ASSIGNED TASK
Where in the listing does the word "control" appear? Report each line that holds it.

THE DATA
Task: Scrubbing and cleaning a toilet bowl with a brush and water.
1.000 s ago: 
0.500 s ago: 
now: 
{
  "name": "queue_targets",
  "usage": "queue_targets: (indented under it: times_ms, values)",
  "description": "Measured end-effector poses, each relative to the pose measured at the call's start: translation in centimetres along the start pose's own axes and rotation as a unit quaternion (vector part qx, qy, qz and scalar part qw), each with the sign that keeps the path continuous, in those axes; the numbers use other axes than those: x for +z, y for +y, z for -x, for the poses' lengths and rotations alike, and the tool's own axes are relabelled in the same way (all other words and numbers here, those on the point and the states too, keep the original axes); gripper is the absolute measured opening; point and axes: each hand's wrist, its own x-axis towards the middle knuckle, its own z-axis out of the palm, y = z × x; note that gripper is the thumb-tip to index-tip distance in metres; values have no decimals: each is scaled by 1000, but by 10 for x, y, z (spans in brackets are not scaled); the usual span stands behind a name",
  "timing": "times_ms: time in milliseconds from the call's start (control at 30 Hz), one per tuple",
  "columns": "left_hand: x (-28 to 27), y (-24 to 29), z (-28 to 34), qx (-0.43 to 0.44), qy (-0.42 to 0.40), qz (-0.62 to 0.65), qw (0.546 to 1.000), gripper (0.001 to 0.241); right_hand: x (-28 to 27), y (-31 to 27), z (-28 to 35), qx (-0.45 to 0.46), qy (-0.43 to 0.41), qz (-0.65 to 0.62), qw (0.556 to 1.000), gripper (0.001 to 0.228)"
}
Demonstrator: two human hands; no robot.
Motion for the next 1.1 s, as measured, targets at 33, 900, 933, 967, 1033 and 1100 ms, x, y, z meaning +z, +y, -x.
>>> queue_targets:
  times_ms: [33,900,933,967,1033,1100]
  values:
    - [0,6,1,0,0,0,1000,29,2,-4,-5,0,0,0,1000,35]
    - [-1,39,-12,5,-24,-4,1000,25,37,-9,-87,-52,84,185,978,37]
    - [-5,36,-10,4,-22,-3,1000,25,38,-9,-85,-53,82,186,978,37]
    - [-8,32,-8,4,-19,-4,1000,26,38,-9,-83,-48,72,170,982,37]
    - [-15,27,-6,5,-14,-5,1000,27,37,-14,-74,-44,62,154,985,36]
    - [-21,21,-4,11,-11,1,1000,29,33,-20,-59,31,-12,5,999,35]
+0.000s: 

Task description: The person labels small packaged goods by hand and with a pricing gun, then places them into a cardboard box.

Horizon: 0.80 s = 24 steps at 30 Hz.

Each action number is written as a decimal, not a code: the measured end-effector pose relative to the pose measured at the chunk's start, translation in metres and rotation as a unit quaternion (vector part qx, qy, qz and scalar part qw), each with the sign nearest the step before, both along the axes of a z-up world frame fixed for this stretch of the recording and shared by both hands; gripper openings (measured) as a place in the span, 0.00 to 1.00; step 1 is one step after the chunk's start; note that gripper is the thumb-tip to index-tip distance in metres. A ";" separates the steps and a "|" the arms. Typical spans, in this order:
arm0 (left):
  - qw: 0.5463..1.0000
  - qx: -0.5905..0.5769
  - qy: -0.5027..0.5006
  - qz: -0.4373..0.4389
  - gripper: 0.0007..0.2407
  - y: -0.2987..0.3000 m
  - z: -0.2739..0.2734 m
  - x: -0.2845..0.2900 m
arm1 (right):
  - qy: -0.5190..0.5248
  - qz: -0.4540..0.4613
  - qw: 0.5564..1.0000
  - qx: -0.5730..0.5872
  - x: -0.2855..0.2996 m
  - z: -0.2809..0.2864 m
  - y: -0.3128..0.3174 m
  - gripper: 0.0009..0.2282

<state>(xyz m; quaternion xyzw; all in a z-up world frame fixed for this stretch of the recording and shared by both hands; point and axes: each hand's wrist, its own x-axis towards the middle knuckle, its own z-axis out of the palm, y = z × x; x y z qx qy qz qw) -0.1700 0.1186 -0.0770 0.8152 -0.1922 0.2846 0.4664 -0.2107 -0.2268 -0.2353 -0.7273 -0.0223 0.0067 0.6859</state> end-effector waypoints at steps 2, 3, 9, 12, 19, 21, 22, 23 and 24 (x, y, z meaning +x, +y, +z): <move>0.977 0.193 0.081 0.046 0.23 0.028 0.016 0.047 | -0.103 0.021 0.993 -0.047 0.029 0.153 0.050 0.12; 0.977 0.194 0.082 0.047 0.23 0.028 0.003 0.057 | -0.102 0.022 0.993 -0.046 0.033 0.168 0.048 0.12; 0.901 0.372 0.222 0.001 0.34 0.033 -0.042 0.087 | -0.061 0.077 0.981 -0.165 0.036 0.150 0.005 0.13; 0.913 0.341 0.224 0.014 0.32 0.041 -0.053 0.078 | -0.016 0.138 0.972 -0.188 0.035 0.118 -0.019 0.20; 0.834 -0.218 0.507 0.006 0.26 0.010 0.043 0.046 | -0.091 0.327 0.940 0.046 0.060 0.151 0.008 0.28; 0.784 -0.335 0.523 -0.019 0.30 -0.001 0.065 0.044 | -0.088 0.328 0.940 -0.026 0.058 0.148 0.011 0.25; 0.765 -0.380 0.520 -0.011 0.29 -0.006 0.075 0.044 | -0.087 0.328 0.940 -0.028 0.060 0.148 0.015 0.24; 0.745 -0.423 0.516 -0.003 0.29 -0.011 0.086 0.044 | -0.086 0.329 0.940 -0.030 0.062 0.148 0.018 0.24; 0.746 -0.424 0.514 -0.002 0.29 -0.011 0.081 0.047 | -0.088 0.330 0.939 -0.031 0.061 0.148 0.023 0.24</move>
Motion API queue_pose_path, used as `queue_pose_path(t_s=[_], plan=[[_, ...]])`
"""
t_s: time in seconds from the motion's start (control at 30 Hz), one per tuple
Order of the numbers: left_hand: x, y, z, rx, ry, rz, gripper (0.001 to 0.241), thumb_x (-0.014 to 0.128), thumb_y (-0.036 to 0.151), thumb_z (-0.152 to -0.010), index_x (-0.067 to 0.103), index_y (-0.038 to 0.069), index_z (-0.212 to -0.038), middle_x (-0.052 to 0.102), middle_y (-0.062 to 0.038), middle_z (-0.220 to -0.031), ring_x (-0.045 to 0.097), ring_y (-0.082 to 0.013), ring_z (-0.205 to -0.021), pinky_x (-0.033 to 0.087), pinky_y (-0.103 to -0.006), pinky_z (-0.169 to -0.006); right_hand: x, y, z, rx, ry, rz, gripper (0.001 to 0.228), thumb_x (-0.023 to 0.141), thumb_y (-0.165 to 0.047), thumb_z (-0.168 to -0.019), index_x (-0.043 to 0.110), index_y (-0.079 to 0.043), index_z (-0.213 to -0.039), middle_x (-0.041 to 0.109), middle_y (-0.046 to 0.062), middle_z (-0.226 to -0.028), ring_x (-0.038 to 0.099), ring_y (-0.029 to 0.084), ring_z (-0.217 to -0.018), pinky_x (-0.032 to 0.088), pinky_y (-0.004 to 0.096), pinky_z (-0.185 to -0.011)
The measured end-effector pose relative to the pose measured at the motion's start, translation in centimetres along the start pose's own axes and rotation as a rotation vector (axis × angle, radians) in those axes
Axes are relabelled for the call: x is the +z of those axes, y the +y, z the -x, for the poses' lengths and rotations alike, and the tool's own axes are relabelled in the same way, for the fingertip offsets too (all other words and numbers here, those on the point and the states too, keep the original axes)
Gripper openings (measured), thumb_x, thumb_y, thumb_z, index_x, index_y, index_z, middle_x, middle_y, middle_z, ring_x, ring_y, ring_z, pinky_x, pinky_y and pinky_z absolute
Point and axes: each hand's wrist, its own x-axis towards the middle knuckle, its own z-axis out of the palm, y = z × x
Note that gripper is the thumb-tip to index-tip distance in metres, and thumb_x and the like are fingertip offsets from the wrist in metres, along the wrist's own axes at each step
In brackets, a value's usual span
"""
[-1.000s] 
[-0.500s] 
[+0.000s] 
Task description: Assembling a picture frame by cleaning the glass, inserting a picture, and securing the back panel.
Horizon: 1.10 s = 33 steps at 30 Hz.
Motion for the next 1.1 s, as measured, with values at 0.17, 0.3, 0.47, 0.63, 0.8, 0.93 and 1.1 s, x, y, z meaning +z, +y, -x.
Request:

ANSWER TO THE EXERCISE
  "timing": "times_ms: time in milliseconds from the call's start (control at 30 Hz), one per tuple",
t_s: time in seconds from the motion's start (control at 30 Hz), one per tuple

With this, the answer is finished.